17.11.23
Stellungnahme des Vorstands der Deutschen Gesellschaft für Sozial- und Kulturanthropologie zu Terror und Gewalt in Israel/Palästina und den polarisierenden Debatten in Deutschland
Als Vorstand der Deutschen Gesellschaft für Sozial- und Kulturanthropologie stehen wir solidarisch mit den Menschen in Israel und aus aller Welt, die um ihre von der Hamas brutal ermordeten Angehörigen und Freund:innen trauern und um die verschleppten Geiseln fürchten. Unsere anhaltende Sorge gilt allen zivilen Opfern im Gazastreifen und den Menschen, die, aus ihren Häusern vertrieben, inmitten von Kampfhandlungen um ihr Leben fürchten müssen. Wir stehen an der Seite aller Menschen in Israel und Palästina, die in täglicher Angst vor Raketen, Bomben und Gewalt leben müssen und Angehörige verloren haben.
Als Sozial- und Kulturanthropolog:innen arbeiten wir grenzüberschreitend mit Menschen in ihren vielfältigen kulturellen, religiösen, sozialen und politischen Bezügen. Wir unterstützen alle Menschen, die sich für die Einhaltung von Menschen- und Völkerrecht einsetzen und Kriegsverbrechen verurteilen. Wir beobachten, dass Terror und Gewalt gegen Zivilbevölkerungen noch nie einen Konflikt gelöst haben, sondern zu einer Verhärtung von Feindschaften führen.
Mit großer Sorge nehmen wir eine zunehmende Polarisierung der gesellschaftlichen Diskussion in Deutschland wahr, die elementare Formen des Zuhörens und der Differenzierung erschwert. Antisemitismus und Rassismus haben auch in der Geschichte unserer Disziplin größten Schaden angerichtet und Menschenleben zerstört. Wir treten deshalb allen Formen von Diskriminierung und Ausgrenzung aufgrund von religiöser, ethnischer, sprachlicher oder kultureller Zugehörigkeit entschieden entgegen. Wir stehen in tief empfundener Solidarität mit allen jüdischen Menschen, die angesichts eines immer stärker zu Tage tretenden Antisemitismus in Deutschland und weltweit verunsichert und verängstigt sind. Wir sind alarmiert, wenn in Deutschland und Europa gesellschaftliche Gruppen in Medien und politischen Debatten unter Generalverdacht gestellt werden und antimuslimischer Rassismus in öffentlichen Diskursen sichtbar wird. Wir verstehen Migration und Pluralität als Bereicherung unserer Gesellschaft und unterstützten die Berliner Erklärung in Verteidigung der Migrationsgesellschaft.

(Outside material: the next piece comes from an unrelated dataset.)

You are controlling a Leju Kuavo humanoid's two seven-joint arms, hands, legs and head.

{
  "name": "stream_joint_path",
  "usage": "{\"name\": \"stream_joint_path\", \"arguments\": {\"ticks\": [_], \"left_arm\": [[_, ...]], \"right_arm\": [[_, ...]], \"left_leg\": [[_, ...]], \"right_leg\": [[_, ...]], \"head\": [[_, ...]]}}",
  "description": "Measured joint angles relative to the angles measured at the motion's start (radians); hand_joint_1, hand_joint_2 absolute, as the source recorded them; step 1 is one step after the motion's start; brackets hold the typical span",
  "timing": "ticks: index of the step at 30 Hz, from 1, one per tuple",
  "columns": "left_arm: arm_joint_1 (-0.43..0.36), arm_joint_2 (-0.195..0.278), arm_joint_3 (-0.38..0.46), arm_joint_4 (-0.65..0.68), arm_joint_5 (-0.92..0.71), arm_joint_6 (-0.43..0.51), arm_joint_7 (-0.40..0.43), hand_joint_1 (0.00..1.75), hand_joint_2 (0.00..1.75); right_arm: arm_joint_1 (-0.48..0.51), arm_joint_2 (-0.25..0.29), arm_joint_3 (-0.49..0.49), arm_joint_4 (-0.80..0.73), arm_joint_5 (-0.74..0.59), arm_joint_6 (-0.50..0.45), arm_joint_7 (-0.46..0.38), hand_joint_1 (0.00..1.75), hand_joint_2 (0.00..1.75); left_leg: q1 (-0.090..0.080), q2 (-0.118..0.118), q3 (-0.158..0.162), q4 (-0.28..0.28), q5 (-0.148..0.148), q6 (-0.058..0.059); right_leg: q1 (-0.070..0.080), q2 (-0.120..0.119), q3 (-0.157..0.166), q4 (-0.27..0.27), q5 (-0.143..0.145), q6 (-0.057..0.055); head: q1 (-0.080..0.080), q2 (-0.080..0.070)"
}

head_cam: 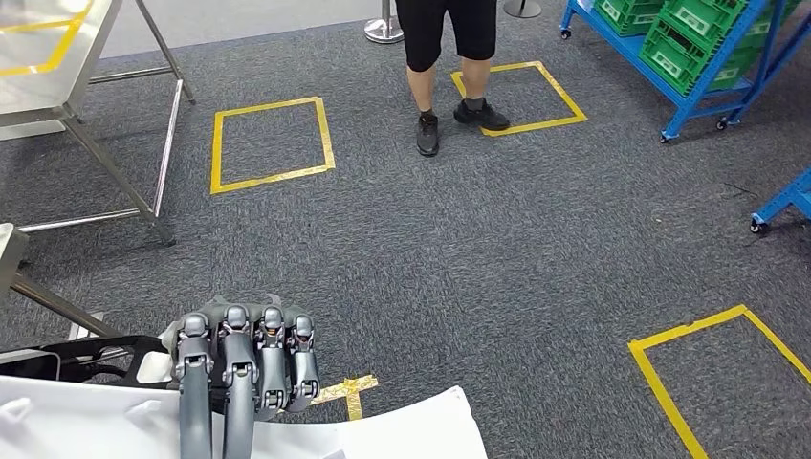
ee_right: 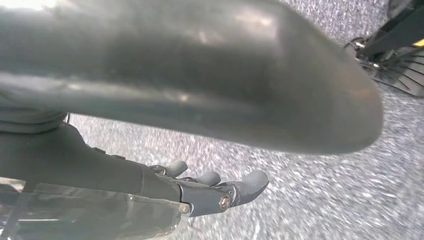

Sozial- und kulturanthropologische Forschung besteht im Aufbau von Kooperationen, die einen beständigen Perspektivwechsel aller Beteiligten erfordern. Auch unsere internationalen Studierenden und Kolleg:innen sind jedoch zunehmend darüber verunsichert, ob und in wie weit an deutschen Universitäten und Kultureinrichtungen noch ein freier Austausch von Argumenten möglich ist. Wir stehen deswegen nachdrücklich für die Notwendigkeit von Kontextualisierung und Differenzierung in der wissenschaftlichen Arbeit und zivilgesellschaftlichen Debatte ein. Wir rufen dazu auf, Diskussions- und Begegnungsräume zu schaffen, in denen Pluralität und Widerspruch willkommen sind und unterschiedliche, an Verständnis orientierte und sorgfältig begründete Standpunkte und Perspektiven Platz finden. Als Vorstand der Gesellschaft für Sozial- und Kulturanthropologie bekennen wir uns zur demokratischen, postmigrantischen Gesellschaft in Deutschland, in der Menschen aller Zugehörigkeiten angstfrei und friedlich zusammenleben, zusammen diskutieren und zusammenarbeiten können.